> _PROBLEM STATEMENT_:
An exact reproduction of all the entries below is required.
[Opening MATERIAL PROVIDED section]
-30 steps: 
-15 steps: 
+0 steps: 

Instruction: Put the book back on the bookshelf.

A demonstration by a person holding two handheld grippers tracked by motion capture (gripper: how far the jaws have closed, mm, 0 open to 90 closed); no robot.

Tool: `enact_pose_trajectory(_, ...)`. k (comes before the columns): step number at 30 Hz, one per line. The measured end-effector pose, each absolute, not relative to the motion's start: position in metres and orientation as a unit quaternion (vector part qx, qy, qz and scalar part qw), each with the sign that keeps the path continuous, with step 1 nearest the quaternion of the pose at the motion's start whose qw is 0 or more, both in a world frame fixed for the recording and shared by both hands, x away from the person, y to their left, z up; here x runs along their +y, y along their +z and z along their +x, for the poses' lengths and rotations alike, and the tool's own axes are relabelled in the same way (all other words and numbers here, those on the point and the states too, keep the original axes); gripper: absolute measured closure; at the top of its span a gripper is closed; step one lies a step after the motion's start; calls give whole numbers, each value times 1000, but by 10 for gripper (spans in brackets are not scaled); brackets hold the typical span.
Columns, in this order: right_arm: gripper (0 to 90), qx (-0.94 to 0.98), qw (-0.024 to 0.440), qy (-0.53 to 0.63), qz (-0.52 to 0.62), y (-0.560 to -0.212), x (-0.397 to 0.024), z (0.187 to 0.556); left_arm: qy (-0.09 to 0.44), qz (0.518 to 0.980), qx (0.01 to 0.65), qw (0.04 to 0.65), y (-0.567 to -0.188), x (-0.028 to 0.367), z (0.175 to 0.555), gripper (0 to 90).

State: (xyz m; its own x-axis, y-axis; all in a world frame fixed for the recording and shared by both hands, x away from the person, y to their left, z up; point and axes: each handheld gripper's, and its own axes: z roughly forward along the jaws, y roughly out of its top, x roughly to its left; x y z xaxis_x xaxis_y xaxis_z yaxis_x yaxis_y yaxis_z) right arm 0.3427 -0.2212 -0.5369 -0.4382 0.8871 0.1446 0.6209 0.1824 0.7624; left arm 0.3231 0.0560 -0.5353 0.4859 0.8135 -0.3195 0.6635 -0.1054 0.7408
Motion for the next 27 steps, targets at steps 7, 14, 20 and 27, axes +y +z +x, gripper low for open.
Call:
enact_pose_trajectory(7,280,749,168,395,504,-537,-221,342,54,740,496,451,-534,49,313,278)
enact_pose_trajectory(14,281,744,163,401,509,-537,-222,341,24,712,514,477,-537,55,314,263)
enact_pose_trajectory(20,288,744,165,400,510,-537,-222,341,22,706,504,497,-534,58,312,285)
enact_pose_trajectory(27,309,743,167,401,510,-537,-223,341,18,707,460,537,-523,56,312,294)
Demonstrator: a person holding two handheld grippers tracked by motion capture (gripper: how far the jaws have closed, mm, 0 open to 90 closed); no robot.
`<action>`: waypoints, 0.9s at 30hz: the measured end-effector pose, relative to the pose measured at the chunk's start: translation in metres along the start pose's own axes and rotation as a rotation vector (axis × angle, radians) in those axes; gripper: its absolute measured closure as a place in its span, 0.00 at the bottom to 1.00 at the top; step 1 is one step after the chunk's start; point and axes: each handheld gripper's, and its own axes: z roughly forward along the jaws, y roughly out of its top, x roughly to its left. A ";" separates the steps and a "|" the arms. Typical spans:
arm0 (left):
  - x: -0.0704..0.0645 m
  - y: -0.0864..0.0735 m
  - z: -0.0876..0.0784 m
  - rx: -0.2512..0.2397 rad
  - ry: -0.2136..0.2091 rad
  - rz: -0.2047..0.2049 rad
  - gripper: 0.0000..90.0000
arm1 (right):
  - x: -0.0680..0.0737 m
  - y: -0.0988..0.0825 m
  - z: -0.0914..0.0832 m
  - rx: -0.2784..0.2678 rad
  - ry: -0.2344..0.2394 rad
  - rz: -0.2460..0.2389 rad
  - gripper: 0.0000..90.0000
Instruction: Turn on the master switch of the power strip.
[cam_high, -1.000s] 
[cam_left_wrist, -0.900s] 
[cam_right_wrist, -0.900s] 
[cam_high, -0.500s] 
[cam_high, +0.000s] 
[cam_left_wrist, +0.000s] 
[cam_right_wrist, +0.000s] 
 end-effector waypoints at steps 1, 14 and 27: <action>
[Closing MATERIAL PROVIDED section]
> _YOUR SOLUTION_:
-30 steps: 
-15 steps: 
+0 steps: 

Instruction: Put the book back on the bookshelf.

A demonstration by a person holding two handheld grippers tracked by motion capture (gripper: how far the jaws have closed, mm, 0 open to 90 closed); no robot.

Tool: `enact_pose_trajectory(_, ...)`. k (comes before the columns): step number at 30 Hz, one per line. The measured end-effector pose, each absolute, not relative to the motion's start: position in metres and orientation as a unit quaternion (vector part qx, qy, qz and scalar part qw), each with the sign that keeps the path continuous, with step 1 nearest the quaternion of the pose at the motion's start whose qw is 0 or more, both in a world frame fixed for the recording and shared by both hands, x away from the person, y to their left, z up; here x runs along their +y, y along their +z and z along their +x, for the poses' lengths and rotations alike, and the tool's own axes are relabelled in the same way (all other words and numbers here, those on the point and the states too, keep the original axes); gripper: absolute measured closure; at the top of its span a gripper is closed; step one lies a step after the motion's start; calls give whole numbers, each value times 1000, but by 10 for gripper (spans in brackets are not scaled); brackets hold the typical span.
Columns, in this order: right_arm: gripper (0 to 90), qx (-0.94 to 0.98), qw (-0.024 to 0.440), qy (-0.53 to 0.63), qz (-0.52 to 0.62), y (-0.560 to -0.212), x (-0.397 to 0.024), z (0.187 to 0.556); left_arm: qy (-0.09 to 0.44), qz (0.518 to 0.980), qx (0.01 to 0.65), qw (0.04 to 0.65), y (-0.567 to -0.188), x (-0.028 to 0.367), z (0.175 to 0.555), gripper (0 to 90).

State: (xyz m; its own x-axis, y-axis; all in a world frame fixed for the recording and shared by both hands, x away from the person, y to their left, z up; point and axes: each handheld gripper's, and its own axes: z roughly forward along the jaws, y roughly out of its top, x roughly to its left; x y z xaxis_x xaxis_y xaxis_z yaxis_x yaxis_y yaxis_z) right arm 0.3427 -0.2212 -0.5369 -0.4382 0.8871 0.1446 0.6209 0.1824 0.7624; left arm 0.3231 0.0560 -0.5353 0.4859 0.8135 -0.3195 0.6635 -0.1054 0.7408
Motion for the next 27 steps, targets at steps 7, 14, 20 and 27, axes +y +z +x, gripper low for open.
Call:
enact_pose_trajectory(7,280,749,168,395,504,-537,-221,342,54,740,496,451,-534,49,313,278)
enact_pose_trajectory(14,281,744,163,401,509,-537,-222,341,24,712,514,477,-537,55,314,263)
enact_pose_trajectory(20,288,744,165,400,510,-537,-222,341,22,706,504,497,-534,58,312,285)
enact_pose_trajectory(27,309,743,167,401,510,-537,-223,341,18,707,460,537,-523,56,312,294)
Demonstrator: a person holding two handheld grippers tracked by motion capture (gripper: how far the jaws have closed, mm, 0 open to 90 closed); no robot.
`<action>`: waypoints, 0.9s at 30hz: the measured end-effector pose, relative to the pose measured at the chunk's start: translation in metres along the start pose's own axes and rotation as a rotation vector (axis × angle, radians) in those axes; gripper: its absolute measured closure as a place in its span, 0.00 at the bottom to 1.00 at the top; step 1 is one step after the chunk's start; point and axes: each handheld gripper's, and its own axes: z roughly forward along the jaws, y roughly out of its top, x roughly to its left. A ";" separates the steps and a "|" the arms. Typical spans:
arm0 (left):
  - x: -0.0704..0.0645 m
  - y: -0.0864..0.0735 m
  - z: -0.0876..0.0784 m
  - rx: -0.2512..0.2397 rad
  - ry: -0.2136..0.2091 rad
  - rz: -0.2047..0.2049 rad
  - gripper: 0.0000..90.0000
arm1 (right):
  - x: -0.0680..0.0737 m
  - y: -0.0988..0.0825 m
  - z: -0.0914..0.0832 m
  - rx: -0.2784..0.2678 rad
  - ry: -0.2344..0.2394 rad
  - rz: -0.2460..0.2389 rad
  - gripper: 0.0000..90.0000
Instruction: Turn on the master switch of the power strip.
[cam_high, -1.000s] 
[cam_left_wrist, -0.900s] 
[cam_right_wrist, -0.900s] 
[cam_high, -0.500s] 
[cam_high, +0.000s] 
[cam_left_wrist, +0.000s] 
[cam_right_wrist, +0.000s] 
 end-effector waypoints at steps 1, 14 and 27: <action>

The exercise is complete as it stands.